→ **TASK OBJECTIVE**
This exercise asks for every line of the material that includes the word "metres".
----
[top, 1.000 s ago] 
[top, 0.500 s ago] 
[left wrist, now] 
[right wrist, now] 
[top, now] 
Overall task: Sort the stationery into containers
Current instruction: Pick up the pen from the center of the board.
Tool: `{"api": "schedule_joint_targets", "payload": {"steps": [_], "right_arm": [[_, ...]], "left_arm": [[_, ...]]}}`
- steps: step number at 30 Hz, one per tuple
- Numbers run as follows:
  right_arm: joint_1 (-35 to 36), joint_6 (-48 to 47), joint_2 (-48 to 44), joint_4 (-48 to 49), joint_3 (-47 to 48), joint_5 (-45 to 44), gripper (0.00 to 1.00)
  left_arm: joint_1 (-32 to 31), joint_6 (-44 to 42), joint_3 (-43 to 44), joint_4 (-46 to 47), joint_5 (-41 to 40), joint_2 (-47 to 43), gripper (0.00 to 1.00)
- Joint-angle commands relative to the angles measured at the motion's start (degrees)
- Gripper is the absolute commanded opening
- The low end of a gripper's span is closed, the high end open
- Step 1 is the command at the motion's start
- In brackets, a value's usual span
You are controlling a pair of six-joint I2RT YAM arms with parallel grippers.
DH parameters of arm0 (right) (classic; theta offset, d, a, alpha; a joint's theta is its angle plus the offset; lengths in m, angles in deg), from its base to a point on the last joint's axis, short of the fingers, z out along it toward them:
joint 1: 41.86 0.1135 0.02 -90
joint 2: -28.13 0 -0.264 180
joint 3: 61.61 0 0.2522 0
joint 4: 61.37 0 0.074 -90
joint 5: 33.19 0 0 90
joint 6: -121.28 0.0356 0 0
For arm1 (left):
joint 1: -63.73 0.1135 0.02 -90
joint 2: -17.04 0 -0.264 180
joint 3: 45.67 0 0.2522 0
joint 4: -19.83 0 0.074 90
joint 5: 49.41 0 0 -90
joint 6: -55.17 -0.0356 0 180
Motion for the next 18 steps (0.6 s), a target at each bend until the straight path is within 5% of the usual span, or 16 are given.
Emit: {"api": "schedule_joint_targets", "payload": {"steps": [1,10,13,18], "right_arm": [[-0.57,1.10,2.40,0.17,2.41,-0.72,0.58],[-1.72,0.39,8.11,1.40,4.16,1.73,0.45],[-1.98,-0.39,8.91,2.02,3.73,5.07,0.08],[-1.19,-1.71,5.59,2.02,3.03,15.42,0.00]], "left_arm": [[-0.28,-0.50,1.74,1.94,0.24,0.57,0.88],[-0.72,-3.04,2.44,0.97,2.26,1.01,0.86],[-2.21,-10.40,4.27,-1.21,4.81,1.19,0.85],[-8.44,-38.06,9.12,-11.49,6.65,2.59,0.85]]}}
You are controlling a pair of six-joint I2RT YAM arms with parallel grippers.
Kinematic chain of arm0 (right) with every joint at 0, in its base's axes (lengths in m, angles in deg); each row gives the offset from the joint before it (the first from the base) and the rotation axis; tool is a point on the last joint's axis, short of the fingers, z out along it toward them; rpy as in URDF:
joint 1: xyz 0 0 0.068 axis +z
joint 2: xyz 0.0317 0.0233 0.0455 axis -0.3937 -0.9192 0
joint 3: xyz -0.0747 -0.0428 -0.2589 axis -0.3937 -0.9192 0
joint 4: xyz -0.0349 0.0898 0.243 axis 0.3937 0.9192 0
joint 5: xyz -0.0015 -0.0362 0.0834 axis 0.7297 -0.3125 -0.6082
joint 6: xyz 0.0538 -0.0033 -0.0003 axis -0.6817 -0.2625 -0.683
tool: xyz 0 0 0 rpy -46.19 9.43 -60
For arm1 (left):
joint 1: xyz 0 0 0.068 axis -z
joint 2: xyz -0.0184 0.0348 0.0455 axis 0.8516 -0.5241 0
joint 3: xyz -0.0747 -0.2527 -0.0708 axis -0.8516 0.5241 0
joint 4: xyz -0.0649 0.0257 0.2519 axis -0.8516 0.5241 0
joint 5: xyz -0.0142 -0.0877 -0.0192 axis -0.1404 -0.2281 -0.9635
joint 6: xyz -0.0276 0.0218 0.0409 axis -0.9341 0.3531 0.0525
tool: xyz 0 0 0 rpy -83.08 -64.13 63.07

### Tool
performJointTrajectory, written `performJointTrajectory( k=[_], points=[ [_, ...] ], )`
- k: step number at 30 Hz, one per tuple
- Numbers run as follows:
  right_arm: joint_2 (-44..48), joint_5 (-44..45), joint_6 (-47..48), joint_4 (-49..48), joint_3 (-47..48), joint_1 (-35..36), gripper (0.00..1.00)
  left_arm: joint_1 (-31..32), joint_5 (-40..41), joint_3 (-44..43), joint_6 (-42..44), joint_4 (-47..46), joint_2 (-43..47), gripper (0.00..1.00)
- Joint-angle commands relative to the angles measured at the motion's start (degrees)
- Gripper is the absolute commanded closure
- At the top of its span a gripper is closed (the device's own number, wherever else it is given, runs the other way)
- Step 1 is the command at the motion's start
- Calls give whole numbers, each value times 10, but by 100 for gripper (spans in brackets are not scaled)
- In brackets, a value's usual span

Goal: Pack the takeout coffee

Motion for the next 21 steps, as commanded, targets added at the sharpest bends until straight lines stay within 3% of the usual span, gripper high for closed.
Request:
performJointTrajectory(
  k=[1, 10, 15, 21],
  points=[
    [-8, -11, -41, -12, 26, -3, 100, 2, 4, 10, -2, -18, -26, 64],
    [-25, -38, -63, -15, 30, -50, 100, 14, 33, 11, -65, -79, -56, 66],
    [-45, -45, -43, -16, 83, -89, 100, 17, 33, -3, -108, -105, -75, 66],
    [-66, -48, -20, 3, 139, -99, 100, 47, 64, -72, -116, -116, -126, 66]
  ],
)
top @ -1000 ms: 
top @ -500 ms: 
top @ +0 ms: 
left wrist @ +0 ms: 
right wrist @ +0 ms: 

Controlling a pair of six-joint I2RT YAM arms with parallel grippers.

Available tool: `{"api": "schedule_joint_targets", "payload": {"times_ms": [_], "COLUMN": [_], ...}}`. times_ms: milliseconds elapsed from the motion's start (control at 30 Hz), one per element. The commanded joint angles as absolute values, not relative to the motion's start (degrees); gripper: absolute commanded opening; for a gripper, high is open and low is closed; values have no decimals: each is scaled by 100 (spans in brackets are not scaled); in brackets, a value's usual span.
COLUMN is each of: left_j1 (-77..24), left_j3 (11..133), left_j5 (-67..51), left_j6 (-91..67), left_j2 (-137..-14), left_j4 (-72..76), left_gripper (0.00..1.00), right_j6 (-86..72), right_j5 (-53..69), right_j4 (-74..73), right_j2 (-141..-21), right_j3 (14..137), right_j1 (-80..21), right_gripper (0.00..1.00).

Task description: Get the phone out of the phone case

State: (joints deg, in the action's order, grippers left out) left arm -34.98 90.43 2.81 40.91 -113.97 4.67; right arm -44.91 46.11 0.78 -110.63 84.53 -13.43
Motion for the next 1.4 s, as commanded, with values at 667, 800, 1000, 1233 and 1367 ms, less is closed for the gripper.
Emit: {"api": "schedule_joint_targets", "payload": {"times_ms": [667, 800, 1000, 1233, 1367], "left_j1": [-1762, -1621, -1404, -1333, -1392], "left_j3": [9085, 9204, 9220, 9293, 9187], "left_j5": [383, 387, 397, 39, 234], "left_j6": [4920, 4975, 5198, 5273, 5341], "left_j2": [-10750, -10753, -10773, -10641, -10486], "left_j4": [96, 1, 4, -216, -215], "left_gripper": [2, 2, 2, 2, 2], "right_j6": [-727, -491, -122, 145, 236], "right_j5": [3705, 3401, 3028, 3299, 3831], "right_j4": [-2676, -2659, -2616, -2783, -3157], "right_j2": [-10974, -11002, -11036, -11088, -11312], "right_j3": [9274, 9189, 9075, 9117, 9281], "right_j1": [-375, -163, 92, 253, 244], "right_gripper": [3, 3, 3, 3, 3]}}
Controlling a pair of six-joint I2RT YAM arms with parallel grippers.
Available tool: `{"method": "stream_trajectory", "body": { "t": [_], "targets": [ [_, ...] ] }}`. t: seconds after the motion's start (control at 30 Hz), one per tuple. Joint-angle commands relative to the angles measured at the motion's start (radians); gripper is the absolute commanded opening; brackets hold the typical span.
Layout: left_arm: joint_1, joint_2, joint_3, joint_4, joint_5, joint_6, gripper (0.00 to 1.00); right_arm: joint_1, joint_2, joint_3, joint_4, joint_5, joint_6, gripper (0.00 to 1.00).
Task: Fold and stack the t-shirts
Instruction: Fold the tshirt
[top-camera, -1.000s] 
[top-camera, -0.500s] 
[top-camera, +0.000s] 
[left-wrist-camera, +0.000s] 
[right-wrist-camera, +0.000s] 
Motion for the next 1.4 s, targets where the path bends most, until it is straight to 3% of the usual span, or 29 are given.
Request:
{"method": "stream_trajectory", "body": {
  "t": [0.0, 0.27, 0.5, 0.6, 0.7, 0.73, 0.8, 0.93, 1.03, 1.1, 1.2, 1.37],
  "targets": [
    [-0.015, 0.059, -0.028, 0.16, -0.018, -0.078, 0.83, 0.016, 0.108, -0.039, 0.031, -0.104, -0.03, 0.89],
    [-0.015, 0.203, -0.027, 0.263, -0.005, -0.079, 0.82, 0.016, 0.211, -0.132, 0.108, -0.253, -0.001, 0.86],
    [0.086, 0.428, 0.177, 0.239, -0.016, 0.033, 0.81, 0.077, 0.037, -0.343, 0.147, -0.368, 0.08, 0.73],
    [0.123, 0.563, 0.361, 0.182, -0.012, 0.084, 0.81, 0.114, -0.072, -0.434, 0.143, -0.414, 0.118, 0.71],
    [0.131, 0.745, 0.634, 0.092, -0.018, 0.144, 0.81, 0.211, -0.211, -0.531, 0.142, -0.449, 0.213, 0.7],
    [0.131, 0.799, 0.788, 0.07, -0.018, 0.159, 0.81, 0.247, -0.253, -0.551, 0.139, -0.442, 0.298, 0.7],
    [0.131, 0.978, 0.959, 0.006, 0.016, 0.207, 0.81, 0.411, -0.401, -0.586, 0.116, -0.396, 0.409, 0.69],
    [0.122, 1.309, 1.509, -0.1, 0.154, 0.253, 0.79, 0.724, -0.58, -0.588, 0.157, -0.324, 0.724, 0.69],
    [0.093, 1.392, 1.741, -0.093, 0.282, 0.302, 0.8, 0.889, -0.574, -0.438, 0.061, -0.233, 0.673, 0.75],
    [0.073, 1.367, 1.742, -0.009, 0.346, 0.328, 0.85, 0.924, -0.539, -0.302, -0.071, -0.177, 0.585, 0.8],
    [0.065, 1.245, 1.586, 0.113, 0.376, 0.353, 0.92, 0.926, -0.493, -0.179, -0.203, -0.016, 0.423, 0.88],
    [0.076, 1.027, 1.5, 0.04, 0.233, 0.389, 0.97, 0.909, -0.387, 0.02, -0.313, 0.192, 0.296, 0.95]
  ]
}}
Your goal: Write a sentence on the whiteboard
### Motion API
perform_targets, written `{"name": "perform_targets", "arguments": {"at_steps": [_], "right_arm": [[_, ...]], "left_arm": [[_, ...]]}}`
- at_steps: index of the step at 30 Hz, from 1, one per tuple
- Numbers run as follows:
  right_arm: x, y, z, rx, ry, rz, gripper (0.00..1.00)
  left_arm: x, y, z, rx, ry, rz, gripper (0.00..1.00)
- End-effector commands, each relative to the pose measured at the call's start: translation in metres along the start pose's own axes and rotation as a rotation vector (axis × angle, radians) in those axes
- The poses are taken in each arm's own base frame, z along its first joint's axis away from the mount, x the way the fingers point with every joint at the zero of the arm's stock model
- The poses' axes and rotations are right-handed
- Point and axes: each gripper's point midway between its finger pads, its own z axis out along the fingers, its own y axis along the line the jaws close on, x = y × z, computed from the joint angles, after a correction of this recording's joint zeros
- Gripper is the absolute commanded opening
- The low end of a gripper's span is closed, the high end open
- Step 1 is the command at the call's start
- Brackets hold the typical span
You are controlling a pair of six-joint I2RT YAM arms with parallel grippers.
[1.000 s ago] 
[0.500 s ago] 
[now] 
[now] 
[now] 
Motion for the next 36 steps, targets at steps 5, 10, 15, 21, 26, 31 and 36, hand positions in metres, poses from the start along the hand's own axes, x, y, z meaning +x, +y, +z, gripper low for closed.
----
→ **RESPONSE FOR THIS EXERCISE**
- End-effector commands, each relative to the pose measured at the call's start: translation in metres along the start pose's own axes and rotation as a rotation vector (axis × angle, radians) in those axes
Motion for the next 36 steps, targets at steps 5, 10, 15, 21, 26, 31 and 36, hand positions in metres, poses from the start along the hand's own axes, x, y, z meaning +x, +y, +z, gripper low for closed.

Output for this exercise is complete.